EXERCISE REQUIREMENTS :: Each line of the listing below, from the very first to the one that contains "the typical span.", is to be retyped exactly as it stands.

BEGIN

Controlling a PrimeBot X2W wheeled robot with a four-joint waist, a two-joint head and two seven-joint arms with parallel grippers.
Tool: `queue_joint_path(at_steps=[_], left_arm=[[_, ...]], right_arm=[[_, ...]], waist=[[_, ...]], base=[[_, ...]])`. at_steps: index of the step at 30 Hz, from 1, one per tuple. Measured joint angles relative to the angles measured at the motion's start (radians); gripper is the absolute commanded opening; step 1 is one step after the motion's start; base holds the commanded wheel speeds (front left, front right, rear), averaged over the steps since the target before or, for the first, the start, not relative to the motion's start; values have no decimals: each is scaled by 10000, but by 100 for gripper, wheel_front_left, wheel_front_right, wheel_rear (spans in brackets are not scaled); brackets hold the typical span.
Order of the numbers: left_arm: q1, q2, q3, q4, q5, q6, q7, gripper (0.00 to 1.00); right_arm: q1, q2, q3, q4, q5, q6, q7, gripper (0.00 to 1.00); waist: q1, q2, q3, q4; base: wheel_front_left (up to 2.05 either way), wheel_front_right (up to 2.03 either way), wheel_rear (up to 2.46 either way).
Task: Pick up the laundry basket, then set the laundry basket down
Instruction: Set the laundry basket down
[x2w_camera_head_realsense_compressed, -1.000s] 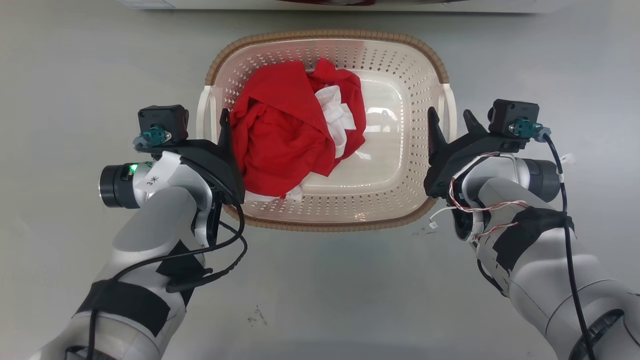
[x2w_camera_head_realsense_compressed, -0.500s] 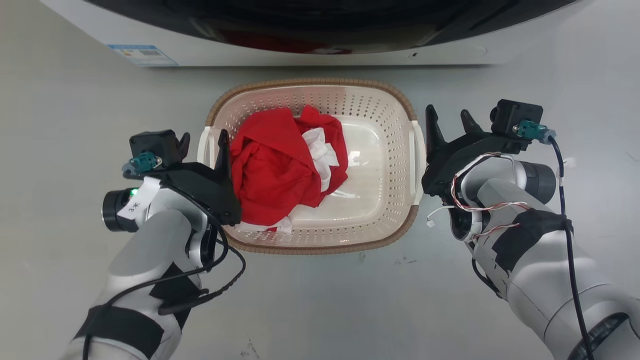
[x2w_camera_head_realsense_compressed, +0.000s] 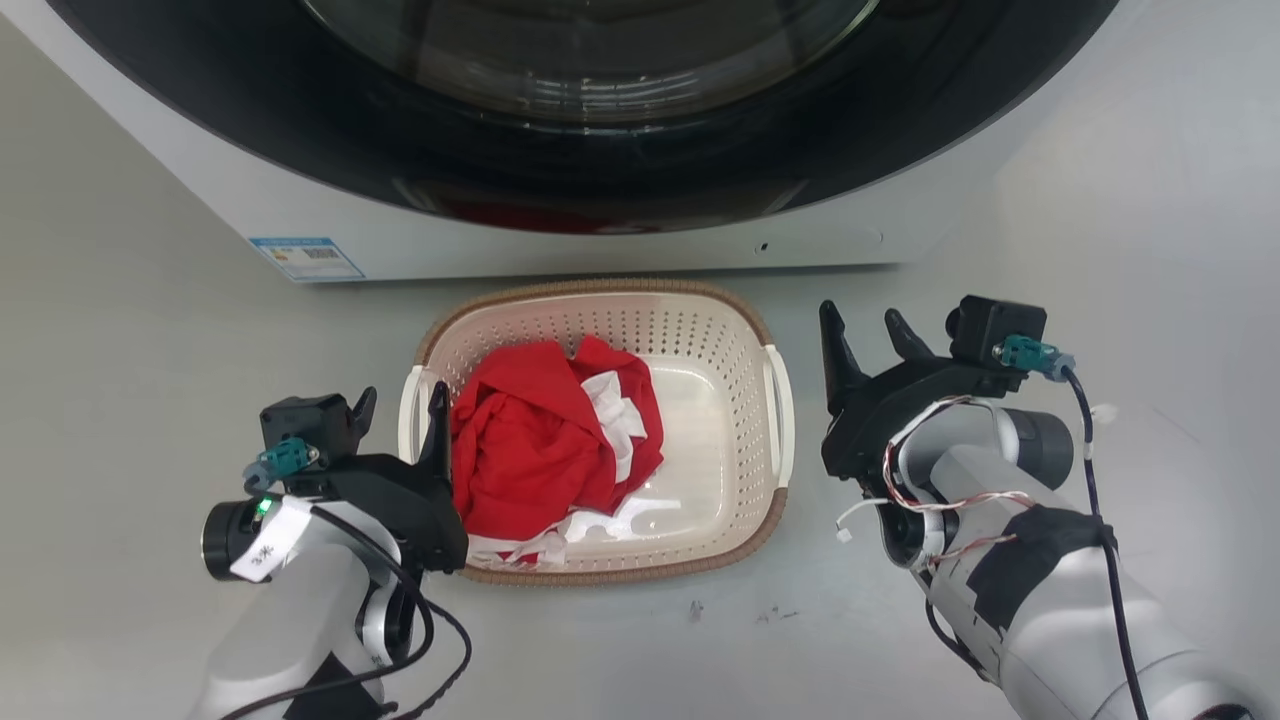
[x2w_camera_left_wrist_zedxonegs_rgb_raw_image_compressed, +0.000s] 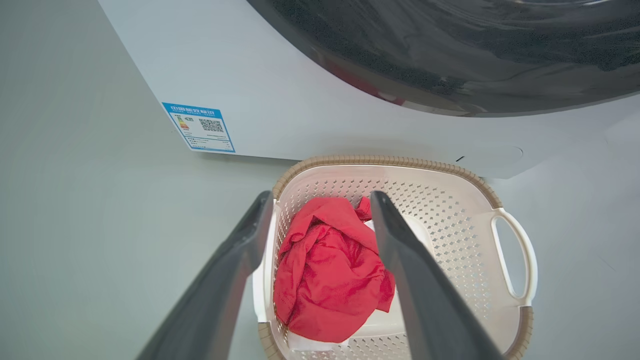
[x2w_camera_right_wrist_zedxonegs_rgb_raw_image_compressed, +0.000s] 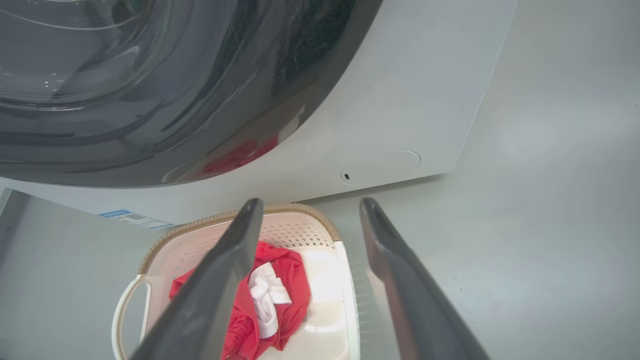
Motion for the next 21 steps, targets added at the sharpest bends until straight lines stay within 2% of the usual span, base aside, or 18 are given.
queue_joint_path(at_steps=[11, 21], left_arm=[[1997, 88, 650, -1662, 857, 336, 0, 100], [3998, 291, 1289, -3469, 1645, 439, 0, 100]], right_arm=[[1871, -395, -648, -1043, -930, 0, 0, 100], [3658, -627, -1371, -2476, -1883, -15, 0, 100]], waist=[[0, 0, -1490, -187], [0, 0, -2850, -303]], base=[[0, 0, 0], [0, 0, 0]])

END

ANSWER BOX ::
Controlling a PrimeBot X2W wheeled robot with a four-joint waist, a two-joint head and two seven-joint arms with parallel grippers.
Tool: `queue_joint_path(at_steps=[_], left_arm=[[_, ...]], right_arm=[[_, ...]], waist=[[_, ...]], base=[[_, ...]])`. at_steps: index of the step at 30 Hz, from 1, one per tuple. Measured joint angles relative to the angles measured at the motion's start (radians); gripper is the absolute commanded opening; step 1 is one step after the motion's start; base holds the commanded wheel speeds (front left, front right, rear), averaged over the steps since the target before or, for the first, the start, not relative to the motion's start; values have no decimals: each is scaled by 10000, but by 100 for gripper, wheel_front_left, wheel_front_right, wheel_rear (spans in brackets are not scaled); brackets hold the typical span.

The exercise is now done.